"The dogs talk in my mama's stories. And she knows their names, too. Unker Wichard! where is ma-a-ma?"

With the blue eyes filling and that blood-curdling sentence on the grieved lips, Richard De Jarnette felt the hair of his flesh rising.

"Philip," he said, hastily, "do you want me to tell you 'Little Red Riding Hood?'"

This was Philip's favorite story, and he swallowed his tears and prepared to listen.

Mr. De Jarnette was not very sure of his ground, but in a general way he remembered the story and with fatal fatuity trusted to be able to supply satisfactory details. Alas for the success of such a scheme! A child's memory for stories is verbal and circumstantial, and a deviation is a crime.
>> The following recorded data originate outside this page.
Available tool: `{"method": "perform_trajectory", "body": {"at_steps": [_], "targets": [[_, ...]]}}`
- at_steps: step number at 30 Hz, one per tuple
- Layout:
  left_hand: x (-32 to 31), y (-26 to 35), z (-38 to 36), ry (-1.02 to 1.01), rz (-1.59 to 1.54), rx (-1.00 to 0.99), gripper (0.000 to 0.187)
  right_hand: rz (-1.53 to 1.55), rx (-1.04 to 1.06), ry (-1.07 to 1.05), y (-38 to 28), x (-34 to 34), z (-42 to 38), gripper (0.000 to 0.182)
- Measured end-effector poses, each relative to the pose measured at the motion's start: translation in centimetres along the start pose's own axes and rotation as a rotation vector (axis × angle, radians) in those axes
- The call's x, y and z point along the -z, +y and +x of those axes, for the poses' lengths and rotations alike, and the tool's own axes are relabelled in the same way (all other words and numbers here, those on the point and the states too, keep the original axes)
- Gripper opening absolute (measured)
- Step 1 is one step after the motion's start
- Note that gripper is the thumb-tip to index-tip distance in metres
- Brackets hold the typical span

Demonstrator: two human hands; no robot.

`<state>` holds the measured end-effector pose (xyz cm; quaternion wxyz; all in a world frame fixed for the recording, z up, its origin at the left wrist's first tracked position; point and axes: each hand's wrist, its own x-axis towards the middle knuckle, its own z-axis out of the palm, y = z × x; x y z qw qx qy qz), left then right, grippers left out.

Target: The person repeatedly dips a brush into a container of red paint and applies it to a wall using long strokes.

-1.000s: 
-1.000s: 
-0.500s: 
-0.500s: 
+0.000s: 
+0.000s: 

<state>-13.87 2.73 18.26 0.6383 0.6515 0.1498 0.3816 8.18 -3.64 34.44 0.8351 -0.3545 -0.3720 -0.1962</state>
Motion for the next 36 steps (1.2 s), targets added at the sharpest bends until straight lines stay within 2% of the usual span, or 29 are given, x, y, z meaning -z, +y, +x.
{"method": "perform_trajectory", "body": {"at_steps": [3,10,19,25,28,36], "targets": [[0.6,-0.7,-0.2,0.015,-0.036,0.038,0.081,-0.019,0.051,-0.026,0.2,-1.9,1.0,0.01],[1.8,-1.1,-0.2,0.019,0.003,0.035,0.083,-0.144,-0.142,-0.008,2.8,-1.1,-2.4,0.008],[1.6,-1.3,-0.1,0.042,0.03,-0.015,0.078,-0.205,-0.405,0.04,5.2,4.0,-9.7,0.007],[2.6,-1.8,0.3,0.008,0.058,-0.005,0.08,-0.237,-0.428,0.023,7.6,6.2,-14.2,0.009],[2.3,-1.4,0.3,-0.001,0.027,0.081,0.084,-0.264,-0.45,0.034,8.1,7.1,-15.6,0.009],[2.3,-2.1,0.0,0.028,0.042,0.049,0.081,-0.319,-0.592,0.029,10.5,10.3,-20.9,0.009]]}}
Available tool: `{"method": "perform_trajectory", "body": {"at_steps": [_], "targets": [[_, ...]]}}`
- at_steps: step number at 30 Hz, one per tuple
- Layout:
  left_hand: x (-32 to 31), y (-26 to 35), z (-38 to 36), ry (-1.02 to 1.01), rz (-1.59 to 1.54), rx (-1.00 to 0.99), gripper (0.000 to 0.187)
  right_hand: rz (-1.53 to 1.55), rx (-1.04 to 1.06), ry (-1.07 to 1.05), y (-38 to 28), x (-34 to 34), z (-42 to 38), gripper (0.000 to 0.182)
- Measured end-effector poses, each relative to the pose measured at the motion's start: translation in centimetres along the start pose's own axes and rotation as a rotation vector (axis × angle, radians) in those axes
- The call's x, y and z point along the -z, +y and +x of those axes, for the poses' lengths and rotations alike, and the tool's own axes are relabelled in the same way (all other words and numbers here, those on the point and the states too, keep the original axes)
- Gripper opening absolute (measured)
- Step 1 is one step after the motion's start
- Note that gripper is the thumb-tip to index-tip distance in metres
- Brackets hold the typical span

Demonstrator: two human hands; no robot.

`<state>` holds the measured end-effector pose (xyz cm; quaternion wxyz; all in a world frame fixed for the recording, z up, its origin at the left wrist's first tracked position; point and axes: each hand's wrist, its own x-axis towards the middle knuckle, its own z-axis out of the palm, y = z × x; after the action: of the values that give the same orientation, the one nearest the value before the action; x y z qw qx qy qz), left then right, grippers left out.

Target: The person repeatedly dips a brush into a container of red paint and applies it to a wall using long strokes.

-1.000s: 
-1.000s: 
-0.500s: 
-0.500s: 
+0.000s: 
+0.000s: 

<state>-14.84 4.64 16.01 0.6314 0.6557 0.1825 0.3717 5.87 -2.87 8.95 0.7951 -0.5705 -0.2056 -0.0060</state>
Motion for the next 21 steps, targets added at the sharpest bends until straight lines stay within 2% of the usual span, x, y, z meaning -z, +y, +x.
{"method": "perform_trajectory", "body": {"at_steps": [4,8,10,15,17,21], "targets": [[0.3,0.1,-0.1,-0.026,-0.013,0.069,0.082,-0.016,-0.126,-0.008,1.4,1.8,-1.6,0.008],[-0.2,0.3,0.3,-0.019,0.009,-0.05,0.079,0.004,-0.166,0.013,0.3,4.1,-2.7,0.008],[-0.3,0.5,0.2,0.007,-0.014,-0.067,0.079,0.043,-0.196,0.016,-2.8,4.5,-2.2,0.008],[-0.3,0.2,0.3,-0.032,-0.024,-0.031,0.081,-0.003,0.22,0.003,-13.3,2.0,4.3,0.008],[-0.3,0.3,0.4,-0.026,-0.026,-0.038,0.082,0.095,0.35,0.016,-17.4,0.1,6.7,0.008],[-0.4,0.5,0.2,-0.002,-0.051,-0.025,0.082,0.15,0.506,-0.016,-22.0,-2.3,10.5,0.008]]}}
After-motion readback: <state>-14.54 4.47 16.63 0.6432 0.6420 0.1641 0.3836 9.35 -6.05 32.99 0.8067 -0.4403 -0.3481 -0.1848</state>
"Once on a time," began Mr. De Jarnette—he was sure of this much—"there was a little girl named Red Riding Hood. I don't know why she was named that. It was almost as odd a name for a girl as 'Alcohol' was for a turtle." This was padding. He had perceived that his other story was too condensed.

"It was 'cause she had a little red cloak with a hood," said Philip. "That's part of the story."

"Of course. I hadn't thought of that." It came to Mr. De Jarnette whimsically that he was sharing the fate of all padders. Philip had instantly picked out the spurious material and thrown it aside.

"Well, this little girl lived with her mother, but she had an old—an old-d—aunt—"

"It was her grandmother," corrected his audience.